Marie Heritesová (23 March 1881 – 13 July 1970), known as Madame Kohnova in the United States, was a Czech violinist and violin teacher.

== Early life ==
Marie Antonie Heritesová was born on 23 March 1881 at house No. 1 in Vodňany, Bohemia, Austria-Hungary, the daughter of writer and pharmacist František Herites. She was baptized Catholic the next day. As a girl she lived in Cleveland, Ohio with her family for a time, and studied violin there. On their return to Europe in 1894, she pursued further musical studies with Otakar Ševčík at the conservatory in Prague.

== Career ==
Heritesová debuted as a concert violinist in the Rudolfinum in Prague, in 1902. She was invited to play at the Victor Hugo centenary observances in Paris, and at the festivities around the coronation of Edward VII in England. She toured in Europe and accompanied singer Marie Gorlenko-Doline in Russia. She was a soloist with the Czech Philharmonic. In 1904, she traveled again to the United States, this time on a concert tour with pianist Jan Heřman. The duo played at the Louisiana Purchase Exposition in St. Louis during this tour. She made two gramophone recordings in Prague after 1909.

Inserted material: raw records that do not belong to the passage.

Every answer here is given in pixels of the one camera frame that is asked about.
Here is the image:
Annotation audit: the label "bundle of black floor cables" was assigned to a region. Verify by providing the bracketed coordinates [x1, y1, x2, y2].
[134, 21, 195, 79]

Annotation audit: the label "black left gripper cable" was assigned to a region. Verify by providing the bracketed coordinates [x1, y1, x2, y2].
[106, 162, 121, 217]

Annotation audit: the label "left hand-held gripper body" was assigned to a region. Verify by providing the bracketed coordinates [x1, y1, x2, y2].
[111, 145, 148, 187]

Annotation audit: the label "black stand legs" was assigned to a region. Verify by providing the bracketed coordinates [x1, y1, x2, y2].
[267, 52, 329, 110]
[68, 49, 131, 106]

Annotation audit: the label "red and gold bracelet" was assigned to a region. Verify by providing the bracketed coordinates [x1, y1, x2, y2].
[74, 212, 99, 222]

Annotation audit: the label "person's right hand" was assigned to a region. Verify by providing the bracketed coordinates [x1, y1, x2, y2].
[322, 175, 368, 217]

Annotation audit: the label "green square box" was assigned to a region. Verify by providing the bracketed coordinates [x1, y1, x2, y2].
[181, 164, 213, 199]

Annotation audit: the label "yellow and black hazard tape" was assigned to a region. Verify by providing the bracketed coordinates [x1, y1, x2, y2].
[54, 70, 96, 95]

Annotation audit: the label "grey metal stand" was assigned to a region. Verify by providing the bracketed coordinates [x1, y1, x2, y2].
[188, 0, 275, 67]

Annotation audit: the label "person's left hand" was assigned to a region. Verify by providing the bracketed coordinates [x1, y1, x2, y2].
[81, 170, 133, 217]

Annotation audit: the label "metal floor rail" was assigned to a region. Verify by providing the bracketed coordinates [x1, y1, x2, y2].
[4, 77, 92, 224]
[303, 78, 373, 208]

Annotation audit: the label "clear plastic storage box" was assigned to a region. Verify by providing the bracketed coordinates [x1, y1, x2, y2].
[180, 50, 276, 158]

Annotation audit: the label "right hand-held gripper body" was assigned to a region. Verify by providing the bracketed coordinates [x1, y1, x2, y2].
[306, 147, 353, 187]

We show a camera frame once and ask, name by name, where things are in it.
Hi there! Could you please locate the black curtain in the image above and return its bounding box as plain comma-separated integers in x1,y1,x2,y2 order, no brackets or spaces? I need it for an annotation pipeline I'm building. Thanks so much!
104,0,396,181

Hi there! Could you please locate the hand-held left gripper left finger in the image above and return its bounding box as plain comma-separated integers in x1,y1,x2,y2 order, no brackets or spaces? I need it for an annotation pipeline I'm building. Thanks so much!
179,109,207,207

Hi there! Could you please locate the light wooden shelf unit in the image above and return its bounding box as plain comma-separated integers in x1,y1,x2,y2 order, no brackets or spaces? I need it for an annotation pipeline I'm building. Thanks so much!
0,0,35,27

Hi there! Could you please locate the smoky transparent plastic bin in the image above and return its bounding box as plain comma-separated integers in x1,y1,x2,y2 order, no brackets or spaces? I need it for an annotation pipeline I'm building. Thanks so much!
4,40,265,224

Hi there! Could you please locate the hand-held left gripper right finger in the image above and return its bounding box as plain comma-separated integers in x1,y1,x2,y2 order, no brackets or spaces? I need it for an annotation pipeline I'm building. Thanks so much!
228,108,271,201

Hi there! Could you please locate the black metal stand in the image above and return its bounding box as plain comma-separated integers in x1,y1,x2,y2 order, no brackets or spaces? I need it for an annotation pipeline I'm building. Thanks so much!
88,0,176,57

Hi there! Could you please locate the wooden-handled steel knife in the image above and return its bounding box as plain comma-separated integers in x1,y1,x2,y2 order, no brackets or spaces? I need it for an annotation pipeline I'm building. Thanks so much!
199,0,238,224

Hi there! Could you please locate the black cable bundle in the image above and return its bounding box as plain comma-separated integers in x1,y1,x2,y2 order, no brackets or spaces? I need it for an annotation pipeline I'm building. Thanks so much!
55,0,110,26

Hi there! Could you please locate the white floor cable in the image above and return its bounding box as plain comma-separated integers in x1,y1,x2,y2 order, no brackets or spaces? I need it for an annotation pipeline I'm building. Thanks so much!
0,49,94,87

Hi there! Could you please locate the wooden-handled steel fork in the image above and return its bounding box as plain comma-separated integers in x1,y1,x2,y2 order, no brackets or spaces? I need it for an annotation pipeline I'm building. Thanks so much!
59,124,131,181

In the United States again during World War I, this time as a widow with a daughter, she taught violin at Northwestern Conservatory of Music in Minneapolis, and the Texas Woman's University in Denton, Texas, where she was head of the violin department. She gave a recital at Coe College in Iowa during the 1916–1917 season. In 1919 she appeared as M. Heritesova-Kohnova in a list of members of the Society for the Advancement of Slavic Study, an American organization. Also in 1919, she supported a fellow Czech musician, singer Emmy Destinn, in a concert in Dallas. A 1935 reviewer credited her performance with "deep insight and interpretive power."

== Personal life ==
In 1905, Marie Heritesová married Josef E. Kohn, an American industrialist; she used the married surname Kohnová. Kohn died in 1910, and Heritesová returned to her family in Prague and Vodňany with her young daughter, Marie (1906-2008). She left as World War I began, fearful that their American citizenship would become hazardous in Central Europe. Her daughter married Frank Holecek in Chicago, the nephew of František Herites' friend, writer Josef Holeček.

Kohnova died in Gulfport, Pinellas County, Florida in 1970, aged 89 years.